Please provide the entries below again, word for word.

» Provided information:
# # # #

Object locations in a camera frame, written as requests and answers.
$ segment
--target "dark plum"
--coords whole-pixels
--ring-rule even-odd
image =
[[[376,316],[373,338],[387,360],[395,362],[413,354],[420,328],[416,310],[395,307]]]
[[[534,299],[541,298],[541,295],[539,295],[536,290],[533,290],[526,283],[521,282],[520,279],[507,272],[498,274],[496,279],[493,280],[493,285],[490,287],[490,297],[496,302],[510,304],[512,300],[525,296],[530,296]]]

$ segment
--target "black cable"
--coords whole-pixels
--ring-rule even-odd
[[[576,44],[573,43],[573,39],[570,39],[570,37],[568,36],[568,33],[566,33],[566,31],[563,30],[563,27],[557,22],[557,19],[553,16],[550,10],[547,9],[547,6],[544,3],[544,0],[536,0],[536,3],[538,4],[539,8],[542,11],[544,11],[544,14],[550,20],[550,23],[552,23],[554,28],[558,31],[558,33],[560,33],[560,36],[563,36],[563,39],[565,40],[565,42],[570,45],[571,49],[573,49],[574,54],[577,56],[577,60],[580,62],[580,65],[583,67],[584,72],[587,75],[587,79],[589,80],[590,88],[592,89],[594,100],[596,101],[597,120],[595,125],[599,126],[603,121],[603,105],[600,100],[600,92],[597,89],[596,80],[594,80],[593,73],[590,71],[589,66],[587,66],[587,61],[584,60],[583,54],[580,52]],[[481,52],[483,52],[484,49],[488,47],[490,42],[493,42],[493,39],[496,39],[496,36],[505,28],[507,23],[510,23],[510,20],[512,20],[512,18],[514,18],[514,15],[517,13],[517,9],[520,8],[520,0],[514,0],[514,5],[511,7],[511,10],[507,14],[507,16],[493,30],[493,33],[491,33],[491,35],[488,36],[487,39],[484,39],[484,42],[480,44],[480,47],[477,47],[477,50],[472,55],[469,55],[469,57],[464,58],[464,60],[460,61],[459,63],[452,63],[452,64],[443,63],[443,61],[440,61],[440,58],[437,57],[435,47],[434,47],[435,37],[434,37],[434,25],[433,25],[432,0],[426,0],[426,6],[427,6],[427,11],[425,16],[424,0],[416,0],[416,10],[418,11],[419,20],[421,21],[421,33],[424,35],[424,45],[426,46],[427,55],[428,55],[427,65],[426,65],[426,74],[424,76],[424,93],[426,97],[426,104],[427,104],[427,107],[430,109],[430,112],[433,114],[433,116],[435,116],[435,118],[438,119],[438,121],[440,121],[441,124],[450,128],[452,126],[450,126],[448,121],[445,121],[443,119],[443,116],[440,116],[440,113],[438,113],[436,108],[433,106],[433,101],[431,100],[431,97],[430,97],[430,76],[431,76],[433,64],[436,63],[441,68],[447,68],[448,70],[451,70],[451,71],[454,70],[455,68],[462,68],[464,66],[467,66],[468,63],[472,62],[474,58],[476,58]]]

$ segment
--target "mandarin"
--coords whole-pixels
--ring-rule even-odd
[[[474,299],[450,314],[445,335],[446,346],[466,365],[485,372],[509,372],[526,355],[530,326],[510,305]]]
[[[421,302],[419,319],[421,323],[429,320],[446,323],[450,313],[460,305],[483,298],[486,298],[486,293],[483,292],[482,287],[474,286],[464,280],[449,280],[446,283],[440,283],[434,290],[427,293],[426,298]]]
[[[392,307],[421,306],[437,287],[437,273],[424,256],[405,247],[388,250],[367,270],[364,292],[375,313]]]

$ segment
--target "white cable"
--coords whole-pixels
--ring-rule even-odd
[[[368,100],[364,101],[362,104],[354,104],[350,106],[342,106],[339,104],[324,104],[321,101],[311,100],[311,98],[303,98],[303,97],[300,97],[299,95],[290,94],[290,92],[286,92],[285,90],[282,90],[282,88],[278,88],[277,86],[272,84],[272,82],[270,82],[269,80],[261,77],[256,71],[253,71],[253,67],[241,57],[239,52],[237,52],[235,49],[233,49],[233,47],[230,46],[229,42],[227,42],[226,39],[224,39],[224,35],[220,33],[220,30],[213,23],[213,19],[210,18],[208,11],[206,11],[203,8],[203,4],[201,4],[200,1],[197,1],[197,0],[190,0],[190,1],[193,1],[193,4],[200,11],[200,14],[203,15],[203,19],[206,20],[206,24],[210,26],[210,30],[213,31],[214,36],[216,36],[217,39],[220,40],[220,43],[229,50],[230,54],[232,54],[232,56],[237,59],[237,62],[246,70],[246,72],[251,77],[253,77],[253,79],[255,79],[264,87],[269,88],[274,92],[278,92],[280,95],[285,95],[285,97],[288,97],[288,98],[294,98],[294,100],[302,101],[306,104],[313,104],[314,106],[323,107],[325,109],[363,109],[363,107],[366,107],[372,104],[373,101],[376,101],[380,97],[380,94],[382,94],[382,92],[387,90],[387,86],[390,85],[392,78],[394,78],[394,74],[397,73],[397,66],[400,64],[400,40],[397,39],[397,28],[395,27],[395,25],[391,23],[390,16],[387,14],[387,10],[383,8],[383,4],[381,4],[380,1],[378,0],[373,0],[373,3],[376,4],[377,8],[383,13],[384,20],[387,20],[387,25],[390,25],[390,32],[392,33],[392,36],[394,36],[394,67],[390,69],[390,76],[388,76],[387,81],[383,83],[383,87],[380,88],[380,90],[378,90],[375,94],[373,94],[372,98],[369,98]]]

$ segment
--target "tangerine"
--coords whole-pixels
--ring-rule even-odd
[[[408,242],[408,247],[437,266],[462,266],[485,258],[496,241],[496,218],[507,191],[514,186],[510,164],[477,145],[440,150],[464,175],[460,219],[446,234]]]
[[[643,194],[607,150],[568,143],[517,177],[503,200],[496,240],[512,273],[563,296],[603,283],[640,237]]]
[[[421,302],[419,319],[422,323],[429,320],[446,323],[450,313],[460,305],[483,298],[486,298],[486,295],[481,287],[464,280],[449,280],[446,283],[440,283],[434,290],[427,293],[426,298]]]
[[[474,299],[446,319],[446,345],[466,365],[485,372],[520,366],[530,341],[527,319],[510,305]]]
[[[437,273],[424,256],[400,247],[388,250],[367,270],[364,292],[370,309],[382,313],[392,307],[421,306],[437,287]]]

# # # #

» Solution:
Object locations in a camera frame, written as requests and answers.
$ segment
--target "dark plum"
--coords whole-pixels
--ring-rule even-odd
image =
[[[376,316],[373,338],[387,360],[395,362],[413,354],[420,328],[416,310],[395,307]]]
[[[534,299],[541,298],[541,295],[539,295],[536,290],[533,290],[526,283],[521,282],[520,279],[507,272],[498,274],[496,279],[493,280],[493,285],[490,287],[490,297],[496,302],[510,304],[512,300],[525,296],[530,296]]]

$ segment
--target "black cable"
--coords whole-pixels
--ring-rule even-odd
[[[576,44],[573,43],[573,39],[570,39],[570,37],[568,36],[568,33],[566,33],[566,31],[563,30],[563,27],[557,22],[557,19],[553,16],[550,10],[547,9],[547,6],[544,3],[544,0],[536,0],[536,3],[538,4],[539,8],[542,11],[544,11],[544,14],[550,20],[550,23],[552,23],[554,28],[558,31],[558,33],[560,33],[560,36],[563,36],[563,39],[565,40],[565,42],[570,45],[571,49],[573,49],[574,54],[577,56],[577,60],[580,62],[580,65],[583,67],[584,72],[587,75],[587,79],[589,80],[590,88],[592,89],[594,100],[596,101],[597,120],[595,125],[599,126],[603,121],[603,105],[600,100],[600,92],[597,89],[596,80],[594,80],[593,73],[590,71],[589,66],[587,66],[587,61],[584,60],[583,54],[580,52]],[[481,52],[483,52],[484,49],[488,47],[490,42],[493,42],[493,39],[496,39],[496,36],[505,28],[507,23],[510,23],[510,20],[512,20],[512,18],[514,18],[514,15],[517,13],[517,9],[520,8],[520,0],[514,0],[514,5],[511,7],[511,10],[507,14],[507,16],[493,30],[493,33],[491,33],[491,35],[488,36],[487,39],[484,39],[484,42],[480,44],[480,47],[477,47],[477,50],[472,55],[469,55],[469,57],[464,58],[464,60],[460,61],[459,63],[452,63],[452,64],[443,63],[443,61],[440,61],[440,58],[437,57],[435,47],[434,47],[435,37],[434,37],[434,25],[433,25],[432,0],[426,0],[426,6],[427,6],[427,11],[425,16],[424,0],[416,0],[416,10],[418,11],[419,20],[421,21],[421,33],[424,35],[424,45],[426,46],[427,55],[428,55],[427,65],[426,65],[426,74],[424,76],[424,93],[426,97],[426,104],[427,104],[427,107],[430,109],[430,112],[433,114],[433,116],[435,116],[435,118],[438,119],[438,121],[440,121],[441,124],[450,128],[452,126],[450,126],[448,121],[445,121],[443,119],[443,116],[440,116],[440,113],[438,113],[436,108],[433,106],[433,101],[431,100],[431,97],[430,97],[430,76],[431,76],[433,64],[436,63],[441,68],[447,68],[448,70],[451,70],[451,71],[454,70],[455,68],[462,68],[464,66],[467,66],[468,63],[472,62],[474,58],[476,58]]]

$ segment
--target "mandarin"
--coords whole-pixels
--ring-rule even-odd
[[[474,299],[450,314],[445,335],[446,346],[466,365],[485,372],[509,372],[526,355],[530,326],[510,305]]]
[[[421,302],[419,319],[421,323],[429,320],[446,323],[450,313],[460,305],[483,298],[486,298],[486,293],[483,292],[482,287],[474,286],[464,280],[449,280],[446,283],[440,283],[434,290],[427,293],[426,298]]]
[[[392,307],[421,306],[437,287],[437,273],[424,256],[405,247],[388,250],[367,270],[364,292],[375,313]]]

$ segment
--target "white cable"
--coords whole-pixels
--ring-rule even-odd
[[[368,100],[364,101],[362,104],[354,104],[350,106],[342,106],[339,104],[324,104],[321,101],[311,100],[311,98],[303,98],[303,97],[300,97],[299,95],[290,94],[290,92],[286,92],[285,90],[282,90],[282,88],[278,88],[277,86],[272,84],[272,82],[270,82],[269,80],[261,77],[256,71],[253,71],[253,67],[241,57],[239,52],[237,52],[235,49],[233,49],[233,47],[230,46],[229,42],[227,42],[226,39],[224,39],[224,35],[220,33],[220,30],[213,23],[213,19],[210,18],[208,11],[206,11],[203,8],[203,4],[201,4],[200,1],[197,1],[197,0],[190,0],[190,1],[193,1],[193,4],[200,11],[200,14],[203,15],[203,19],[206,20],[206,24],[210,26],[210,30],[213,31],[214,36],[216,36],[217,39],[220,40],[220,43],[229,50],[230,54],[232,54],[232,56],[237,59],[237,62],[246,70],[246,72],[251,77],[253,77],[253,79],[255,79],[264,87],[269,88],[274,92],[278,92],[280,95],[285,95],[285,97],[288,97],[288,98],[294,98],[294,100],[302,101],[306,104],[313,104],[314,106],[323,107],[325,109],[363,109],[363,107],[366,107],[372,104],[373,101],[376,101],[380,97],[380,94],[382,94],[382,92],[387,90],[387,86],[390,85],[392,78],[394,78],[394,74],[397,73],[397,66],[400,64],[400,40],[397,39],[397,28],[395,27],[395,25],[391,23],[390,16],[387,14],[387,10],[383,8],[383,4],[381,4],[380,1],[378,0],[373,0],[373,3],[376,4],[377,8],[383,13],[384,20],[387,20],[387,25],[390,25],[390,32],[392,33],[392,36],[394,36],[394,67],[390,69],[390,76],[388,76],[387,81],[383,83],[383,87],[380,88],[380,90],[378,90],[375,94],[373,94],[372,98],[369,98]]]

$ segment
--target "tangerine"
--coords whole-pixels
--ring-rule even-odd
[[[408,242],[408,247],[437,266],[462,266],[485,258],[496,241],[496,218],[507,191],[514,186],[510,164],[477,145],[440,150],[464,175],[460,219],[446,234]]]
[[[643,194],[607,150],[568,143],[517,177],[503,200],[496,240],[512,273],[563,296],[603,283],[640,237]]]
[[[421,302],[419,319],[422,323],[429,320],[446,323],[450,313],[460,305],[483,298],[486,298],[486,295],[481,287],[464,280],[449,280],[446,283],[440,283],[434,290],[427,293],[426,298]]]
[[[474,299],[446,319],[446,345],[466,365],[485,372],[520,366],[530,341],[527,319],[510,305]]]
[[[437,273],[424,256],[400,247],[388,250],[367,270],[364,292],[370,309],[382,313],[392,307],[421,306],[437,287]]]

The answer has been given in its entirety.